Сев на изгородь у перелеска, я сделал привал: мне предстояло идти в Америку.
Голод взял свое – я съел колбасу, часть хлеба и начал раздумывать о направлении. Совершенно естественным казалось мне, что нигде, никто не остановит реалиста в форме, в ранце, с гербом на фуражке!
Я сидел долго. Стало смеркаться; унылый зимний вечер развертывался вокруг. Ели и снег, ели и снег… Я продрог, ноги замерзли. Калоши были полны снега. Память подсказывала, что сегодня к обеду яблочный пирог. Как ни подговаривал я раньше кое-кого из учеников бежать в Америку, как ни разрушал воображением всякие трудности этого «простого» дела – теперь смутно почувствовал я истину жизни: необходимость знаний и силы, которых у меня не было.
Когда я пришел домой, было уже темно. Оxo-xo! Даже теперь жутко все это вспоминать.
Слезы и гнев матери, гнев и побои отца; крики: «Вон из моего дома!», стояние в углу на коленях, наказание голодом вплоть до десяти часов вечера; каждый день пьяный отец (он сильно пил); вздохи, проповеди о том, что «только свиней тебе пасти», «на старости лет думали, что сын будет подмогой», «что скажут такие-то и такие-то», «тебя мало убить, мерзавца!» – вот так, в этом роде, шло несколько дней.
Наконец буря утихла.
Отец бегал, просил, унижался, ходил к губернатору, везде искал протекции, чтобы меня не исключали.
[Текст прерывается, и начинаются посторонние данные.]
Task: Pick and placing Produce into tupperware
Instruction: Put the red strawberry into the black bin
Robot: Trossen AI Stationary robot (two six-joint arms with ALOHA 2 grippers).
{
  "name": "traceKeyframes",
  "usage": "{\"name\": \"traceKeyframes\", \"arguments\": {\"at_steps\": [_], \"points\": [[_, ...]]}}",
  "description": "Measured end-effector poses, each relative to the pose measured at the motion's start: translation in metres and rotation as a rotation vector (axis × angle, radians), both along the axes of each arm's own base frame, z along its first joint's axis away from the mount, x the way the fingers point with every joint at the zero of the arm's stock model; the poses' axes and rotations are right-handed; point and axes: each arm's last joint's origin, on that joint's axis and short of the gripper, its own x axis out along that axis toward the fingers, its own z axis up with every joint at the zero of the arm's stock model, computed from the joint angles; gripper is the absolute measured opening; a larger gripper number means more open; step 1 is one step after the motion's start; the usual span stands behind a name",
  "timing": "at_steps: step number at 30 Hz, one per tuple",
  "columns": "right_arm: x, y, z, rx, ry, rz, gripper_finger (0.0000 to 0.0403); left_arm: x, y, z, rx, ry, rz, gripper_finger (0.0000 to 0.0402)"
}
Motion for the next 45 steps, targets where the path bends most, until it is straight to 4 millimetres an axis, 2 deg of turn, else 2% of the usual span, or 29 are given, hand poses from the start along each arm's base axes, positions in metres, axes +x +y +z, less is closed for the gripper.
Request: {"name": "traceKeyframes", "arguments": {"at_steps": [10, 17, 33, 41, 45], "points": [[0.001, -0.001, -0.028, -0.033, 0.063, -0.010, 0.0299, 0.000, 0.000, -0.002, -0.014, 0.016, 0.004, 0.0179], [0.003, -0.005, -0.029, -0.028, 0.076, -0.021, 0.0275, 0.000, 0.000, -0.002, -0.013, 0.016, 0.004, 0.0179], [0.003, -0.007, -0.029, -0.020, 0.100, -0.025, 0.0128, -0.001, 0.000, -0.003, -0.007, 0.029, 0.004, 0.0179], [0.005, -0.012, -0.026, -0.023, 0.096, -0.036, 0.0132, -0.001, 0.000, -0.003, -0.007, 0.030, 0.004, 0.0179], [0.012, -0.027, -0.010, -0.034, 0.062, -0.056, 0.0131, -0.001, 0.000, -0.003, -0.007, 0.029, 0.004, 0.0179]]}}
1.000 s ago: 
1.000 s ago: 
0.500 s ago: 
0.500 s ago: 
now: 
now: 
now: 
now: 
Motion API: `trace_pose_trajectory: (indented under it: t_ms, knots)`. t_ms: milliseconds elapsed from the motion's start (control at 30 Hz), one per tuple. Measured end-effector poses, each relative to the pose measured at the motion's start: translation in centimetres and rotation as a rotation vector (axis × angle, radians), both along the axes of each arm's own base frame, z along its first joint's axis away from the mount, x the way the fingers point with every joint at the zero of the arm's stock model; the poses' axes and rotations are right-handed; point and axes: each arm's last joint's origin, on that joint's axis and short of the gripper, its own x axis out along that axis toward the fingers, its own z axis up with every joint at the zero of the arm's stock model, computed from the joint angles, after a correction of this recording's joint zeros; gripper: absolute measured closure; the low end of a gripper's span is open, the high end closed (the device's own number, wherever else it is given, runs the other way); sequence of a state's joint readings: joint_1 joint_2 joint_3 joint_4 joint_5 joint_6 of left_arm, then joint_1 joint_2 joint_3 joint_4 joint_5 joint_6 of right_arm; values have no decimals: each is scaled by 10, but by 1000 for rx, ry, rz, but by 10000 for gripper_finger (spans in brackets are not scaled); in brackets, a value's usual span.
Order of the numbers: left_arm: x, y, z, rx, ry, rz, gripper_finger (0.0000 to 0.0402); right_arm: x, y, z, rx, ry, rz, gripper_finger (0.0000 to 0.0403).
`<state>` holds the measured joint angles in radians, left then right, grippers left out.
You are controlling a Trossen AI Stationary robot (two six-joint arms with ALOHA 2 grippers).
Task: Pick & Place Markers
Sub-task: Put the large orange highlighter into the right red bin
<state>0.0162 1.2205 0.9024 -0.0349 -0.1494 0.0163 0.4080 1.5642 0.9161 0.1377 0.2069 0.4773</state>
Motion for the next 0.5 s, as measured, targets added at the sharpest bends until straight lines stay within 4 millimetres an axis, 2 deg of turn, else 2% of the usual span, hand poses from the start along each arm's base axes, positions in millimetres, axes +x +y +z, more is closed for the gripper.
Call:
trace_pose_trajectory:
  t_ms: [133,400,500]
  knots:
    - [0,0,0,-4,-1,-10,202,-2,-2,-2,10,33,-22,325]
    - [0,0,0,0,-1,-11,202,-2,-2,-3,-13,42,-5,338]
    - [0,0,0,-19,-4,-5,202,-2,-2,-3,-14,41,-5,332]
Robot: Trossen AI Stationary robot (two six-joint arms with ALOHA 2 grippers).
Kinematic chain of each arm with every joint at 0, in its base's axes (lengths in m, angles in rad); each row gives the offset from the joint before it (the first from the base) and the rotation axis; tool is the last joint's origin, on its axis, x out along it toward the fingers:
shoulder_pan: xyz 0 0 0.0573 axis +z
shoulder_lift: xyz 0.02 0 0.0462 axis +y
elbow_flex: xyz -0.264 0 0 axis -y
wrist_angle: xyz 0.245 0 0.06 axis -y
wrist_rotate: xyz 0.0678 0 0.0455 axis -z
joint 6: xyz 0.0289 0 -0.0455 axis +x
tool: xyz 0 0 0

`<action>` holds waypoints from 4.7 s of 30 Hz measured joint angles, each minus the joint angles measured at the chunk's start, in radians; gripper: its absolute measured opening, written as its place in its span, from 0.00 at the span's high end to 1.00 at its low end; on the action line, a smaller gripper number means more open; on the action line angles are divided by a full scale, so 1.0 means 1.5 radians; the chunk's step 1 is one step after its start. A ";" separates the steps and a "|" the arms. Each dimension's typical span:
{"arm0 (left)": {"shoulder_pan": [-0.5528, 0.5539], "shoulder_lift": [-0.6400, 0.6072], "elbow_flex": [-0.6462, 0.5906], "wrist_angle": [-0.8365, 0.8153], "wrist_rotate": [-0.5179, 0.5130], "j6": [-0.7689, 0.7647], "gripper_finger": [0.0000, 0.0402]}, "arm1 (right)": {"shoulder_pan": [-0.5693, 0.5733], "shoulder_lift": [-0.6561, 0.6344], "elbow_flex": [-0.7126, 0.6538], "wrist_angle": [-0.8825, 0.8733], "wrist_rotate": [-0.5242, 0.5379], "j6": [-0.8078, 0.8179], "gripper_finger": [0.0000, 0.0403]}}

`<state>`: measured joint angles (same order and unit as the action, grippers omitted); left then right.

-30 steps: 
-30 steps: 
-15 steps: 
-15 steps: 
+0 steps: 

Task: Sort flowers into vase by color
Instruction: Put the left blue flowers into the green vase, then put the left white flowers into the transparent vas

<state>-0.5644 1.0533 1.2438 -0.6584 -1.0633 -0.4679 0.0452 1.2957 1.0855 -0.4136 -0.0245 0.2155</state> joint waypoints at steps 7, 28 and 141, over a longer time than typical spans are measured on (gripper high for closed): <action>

Училищный совет склонен был смотреть на дело не очень серьезно, с тем чтобы я попросил прощения, но инспектор не согласился.
Меня исключили.
В гимназию меня отказались принять. Город, негласно, выдал мне уже волчий, неписаный паспорт. Слава обо мне росла изо дня в день.
Осенью следующего года я поступил на третье отделение городского училища.